An Object Has A Velocity Of $8 , \text M/s}$ And A Kinetic Energy Of 480 J 480 \, \text{J} 480 J $. What Is The Mass Of The Object? (Formula $KE = \frac{1 {2} M V^2$)A. 7.5 Kg B. 15 Kg C. 60 Kg D. 120 Kg

Mar 10, 2025 by ADMIN 209 views

$An object has a velocity of $8 \, \text{m/s}$ and a kinetic energy of $480 \, \text{J}$. What is the mass of the object?$

Understanding Kinetic Energy

Kinetic energy is a fundamental concept in physics that describes the energy an object possesses due to its motion. The formula for kinetic energy is given by $KE = \frac{1}{2} m v^2$ , where $m$ is the mass of the object and $v$ is its velocity. In this problem, we are given the kinetic energy ( $480 \, \text{J}$ ) and the velocity ( $8 \, \text{m/s}$ ) of an object, and we need to find its mass.

Applying the Kinetic Energy Formula

To find the mass of the object, we can rearrange the kinetic energy formula to solve for $m$ . We start with the formula $KE = \frac{1}{2} m v^2$ . Multiplying both sides by 2, we get $2KE = m v^2$ . Now, dividing both sides by $v^2$ , we obtain $m = \frac{2KE}{v^2}$ .

Substituting Given Values

We are given that the kinetic energy ( $KE$ ) is $480 \, \text{J}$ and the velocity ( $v$ ) is $8 \, \text{m/s}$ . Substituting these values into the formula, we get $m = \frac{2(480 \, \text{J})}{(8 \, \text{m/s})^2}$ .

Calculating the Mass

Now, let's calculate the mass of the object.
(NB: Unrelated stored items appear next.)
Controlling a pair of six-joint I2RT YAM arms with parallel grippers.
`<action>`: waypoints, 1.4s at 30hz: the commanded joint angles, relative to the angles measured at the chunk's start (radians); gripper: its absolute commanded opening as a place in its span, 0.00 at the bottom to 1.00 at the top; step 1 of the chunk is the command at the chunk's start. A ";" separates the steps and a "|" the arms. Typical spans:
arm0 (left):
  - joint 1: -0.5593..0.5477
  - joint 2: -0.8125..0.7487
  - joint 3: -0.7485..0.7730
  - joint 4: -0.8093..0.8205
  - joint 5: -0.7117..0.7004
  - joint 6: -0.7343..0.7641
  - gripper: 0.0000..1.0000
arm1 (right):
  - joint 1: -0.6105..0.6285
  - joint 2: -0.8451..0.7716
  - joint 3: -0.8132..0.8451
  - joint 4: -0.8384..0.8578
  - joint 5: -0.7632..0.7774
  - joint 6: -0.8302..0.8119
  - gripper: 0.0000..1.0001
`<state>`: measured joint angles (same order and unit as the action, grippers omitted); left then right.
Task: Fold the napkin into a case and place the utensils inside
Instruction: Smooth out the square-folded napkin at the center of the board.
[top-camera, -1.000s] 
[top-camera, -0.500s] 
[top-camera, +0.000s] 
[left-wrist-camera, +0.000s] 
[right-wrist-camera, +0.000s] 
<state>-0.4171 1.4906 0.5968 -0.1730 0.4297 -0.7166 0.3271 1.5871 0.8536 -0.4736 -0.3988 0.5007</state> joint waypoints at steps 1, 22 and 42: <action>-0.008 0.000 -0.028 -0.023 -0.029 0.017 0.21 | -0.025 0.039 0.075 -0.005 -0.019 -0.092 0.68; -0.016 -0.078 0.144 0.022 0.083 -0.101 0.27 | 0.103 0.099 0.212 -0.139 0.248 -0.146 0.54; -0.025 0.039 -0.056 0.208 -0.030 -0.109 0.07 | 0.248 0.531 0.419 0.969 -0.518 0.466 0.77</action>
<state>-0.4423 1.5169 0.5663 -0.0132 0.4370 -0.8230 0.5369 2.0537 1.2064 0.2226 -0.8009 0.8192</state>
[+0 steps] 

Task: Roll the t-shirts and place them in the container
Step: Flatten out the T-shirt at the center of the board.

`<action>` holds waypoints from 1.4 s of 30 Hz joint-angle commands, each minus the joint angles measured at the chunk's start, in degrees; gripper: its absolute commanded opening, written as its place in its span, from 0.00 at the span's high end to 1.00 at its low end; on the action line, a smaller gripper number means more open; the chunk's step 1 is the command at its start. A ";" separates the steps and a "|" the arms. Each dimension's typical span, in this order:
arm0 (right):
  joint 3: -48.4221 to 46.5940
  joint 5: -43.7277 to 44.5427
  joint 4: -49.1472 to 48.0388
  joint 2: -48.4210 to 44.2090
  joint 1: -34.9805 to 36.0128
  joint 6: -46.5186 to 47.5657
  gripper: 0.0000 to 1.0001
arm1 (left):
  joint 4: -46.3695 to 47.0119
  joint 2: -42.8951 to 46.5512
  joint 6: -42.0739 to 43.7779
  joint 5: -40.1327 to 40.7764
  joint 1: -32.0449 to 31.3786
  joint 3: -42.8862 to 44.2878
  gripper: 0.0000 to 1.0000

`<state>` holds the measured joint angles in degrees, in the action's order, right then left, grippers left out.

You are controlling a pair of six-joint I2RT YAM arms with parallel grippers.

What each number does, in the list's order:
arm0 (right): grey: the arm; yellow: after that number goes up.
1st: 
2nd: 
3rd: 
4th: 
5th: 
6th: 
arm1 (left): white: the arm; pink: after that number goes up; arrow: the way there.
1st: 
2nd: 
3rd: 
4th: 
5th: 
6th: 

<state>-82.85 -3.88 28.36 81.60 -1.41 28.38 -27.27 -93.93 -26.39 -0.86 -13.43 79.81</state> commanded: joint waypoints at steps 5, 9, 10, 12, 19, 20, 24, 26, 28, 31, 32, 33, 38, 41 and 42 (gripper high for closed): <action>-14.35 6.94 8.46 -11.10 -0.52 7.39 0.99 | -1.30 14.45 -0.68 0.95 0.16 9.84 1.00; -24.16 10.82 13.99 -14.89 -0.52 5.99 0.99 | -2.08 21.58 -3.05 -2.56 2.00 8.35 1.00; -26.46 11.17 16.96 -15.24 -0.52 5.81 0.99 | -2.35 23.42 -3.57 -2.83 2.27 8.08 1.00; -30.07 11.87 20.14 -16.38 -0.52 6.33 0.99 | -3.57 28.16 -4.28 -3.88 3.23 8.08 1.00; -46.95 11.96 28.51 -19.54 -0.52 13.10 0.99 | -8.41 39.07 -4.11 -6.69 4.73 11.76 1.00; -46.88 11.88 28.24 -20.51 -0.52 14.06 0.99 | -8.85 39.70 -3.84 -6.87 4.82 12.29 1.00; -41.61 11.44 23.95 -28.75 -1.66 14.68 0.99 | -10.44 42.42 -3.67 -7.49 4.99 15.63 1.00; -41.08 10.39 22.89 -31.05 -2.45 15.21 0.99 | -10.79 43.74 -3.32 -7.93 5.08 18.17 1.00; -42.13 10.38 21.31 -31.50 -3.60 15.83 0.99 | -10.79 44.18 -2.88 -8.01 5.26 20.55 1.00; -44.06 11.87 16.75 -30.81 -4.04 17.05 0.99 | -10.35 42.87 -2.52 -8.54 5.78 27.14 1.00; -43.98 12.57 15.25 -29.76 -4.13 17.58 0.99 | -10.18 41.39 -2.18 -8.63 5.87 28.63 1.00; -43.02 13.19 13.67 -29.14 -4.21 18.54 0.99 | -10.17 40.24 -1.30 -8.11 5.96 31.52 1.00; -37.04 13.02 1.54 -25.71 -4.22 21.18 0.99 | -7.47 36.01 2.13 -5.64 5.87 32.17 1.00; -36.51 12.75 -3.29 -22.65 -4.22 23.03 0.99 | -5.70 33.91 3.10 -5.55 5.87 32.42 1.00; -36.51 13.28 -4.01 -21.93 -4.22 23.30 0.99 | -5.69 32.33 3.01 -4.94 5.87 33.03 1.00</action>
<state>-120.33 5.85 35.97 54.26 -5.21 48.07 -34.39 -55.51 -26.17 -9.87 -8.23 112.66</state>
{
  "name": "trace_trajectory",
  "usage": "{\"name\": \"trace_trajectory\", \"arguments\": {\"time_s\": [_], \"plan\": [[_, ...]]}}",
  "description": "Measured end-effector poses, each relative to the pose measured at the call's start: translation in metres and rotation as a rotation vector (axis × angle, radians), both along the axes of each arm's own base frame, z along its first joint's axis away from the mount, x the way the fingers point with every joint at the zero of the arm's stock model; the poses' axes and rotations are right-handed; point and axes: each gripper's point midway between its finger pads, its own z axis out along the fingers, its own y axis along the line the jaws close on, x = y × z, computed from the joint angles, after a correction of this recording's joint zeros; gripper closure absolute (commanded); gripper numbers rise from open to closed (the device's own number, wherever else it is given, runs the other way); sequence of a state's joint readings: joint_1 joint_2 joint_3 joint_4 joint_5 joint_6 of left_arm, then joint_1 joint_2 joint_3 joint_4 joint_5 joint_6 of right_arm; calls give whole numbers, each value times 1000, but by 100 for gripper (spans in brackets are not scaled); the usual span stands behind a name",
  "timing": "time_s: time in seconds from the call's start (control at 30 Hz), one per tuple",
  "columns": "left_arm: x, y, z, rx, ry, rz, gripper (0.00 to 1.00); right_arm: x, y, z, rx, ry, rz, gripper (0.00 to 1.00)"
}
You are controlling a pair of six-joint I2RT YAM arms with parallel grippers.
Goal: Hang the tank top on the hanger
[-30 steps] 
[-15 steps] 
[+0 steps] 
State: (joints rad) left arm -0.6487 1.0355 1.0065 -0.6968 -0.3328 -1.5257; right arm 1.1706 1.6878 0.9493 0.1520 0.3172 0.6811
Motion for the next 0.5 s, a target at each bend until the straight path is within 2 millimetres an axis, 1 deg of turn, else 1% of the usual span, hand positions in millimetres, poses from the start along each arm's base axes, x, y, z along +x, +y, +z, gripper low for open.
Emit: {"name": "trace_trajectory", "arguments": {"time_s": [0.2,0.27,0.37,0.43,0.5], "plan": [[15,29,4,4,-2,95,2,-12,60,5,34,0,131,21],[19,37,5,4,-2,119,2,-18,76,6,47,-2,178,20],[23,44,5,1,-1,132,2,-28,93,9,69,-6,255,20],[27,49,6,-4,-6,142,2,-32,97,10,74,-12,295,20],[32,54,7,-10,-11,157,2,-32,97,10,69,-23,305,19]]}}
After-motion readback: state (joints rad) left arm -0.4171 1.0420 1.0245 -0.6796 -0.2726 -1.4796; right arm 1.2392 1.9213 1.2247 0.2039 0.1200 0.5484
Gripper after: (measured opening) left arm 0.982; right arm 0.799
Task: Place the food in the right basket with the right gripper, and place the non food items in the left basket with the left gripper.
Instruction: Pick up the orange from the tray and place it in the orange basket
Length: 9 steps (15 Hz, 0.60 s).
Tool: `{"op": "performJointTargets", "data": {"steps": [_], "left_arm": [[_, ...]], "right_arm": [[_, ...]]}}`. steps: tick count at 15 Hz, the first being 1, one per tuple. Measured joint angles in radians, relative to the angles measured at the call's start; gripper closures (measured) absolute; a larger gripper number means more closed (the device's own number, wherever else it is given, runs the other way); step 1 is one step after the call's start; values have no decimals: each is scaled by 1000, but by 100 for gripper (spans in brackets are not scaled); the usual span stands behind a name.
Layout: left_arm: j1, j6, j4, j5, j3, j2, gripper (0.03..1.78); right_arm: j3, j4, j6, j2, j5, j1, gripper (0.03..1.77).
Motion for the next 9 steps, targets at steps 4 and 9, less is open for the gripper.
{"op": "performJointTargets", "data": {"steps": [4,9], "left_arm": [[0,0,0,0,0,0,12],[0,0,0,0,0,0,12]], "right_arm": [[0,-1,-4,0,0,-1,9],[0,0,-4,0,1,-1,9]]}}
Plugging in the values, we get $m = \frac{2(480 \, \text{J})}{(8 \, \text{m/s})^2} = \frac{960 \, \text{J}}{64 \, \text{m}^2/\text{s}^2} = 15 \, \text{kg}$ .

Conclusion

Therefore, the mass of the object is $15 \, \text{kg}$ .

Discussion

This problem demonstrates the application of the kinetic energy formula to find the mass of an object. The formula $KE = \frac{1}{2} m v^2$ is a fundamental concept in physics that relates the kinetic energy of an object to its mass and velocity. By rearranging the formula to solve for $m$ , we can find the mass of an object given its kinetic energy and velocity.

Common Mistakes

When solving this problem, it's essential to remember to multiply both sides of the equation by 2 to eliminate the fraction, and then divide both sides by $v^2$ to solve for $m$ . Additionally, make sure to substitute the given values correctly into the formula.

Real-World Applications

Understanding the kinetic energy formula and its application to find the mass of an object has numerous real-world implications. For instance, in the field of engineering, knowing the mass of an object can help designers and engineers optimize the performance of machines and systems. In the field of physics, understanding the kinetic energy formula is crucial for analyzing the motion of objects and predicting their behavior.

Additional Resources

For further reading on the kinetic energy formula and its applications, we recommend the following resources:

Final Answer

The final answer is: $\boxed{15}$

Understanding Kinetic Energy and Mass

Kinetic energy is a fundamental concept in physics that describes the energy an object possesses due to its motion. The formula for kinetic energy is given by $KE = \frac{1}{2} m v^2$ , where $m$ is the mass of the object and $v$ is its velocity. In this article, we will answer some common questions related to kinetic energy and mass.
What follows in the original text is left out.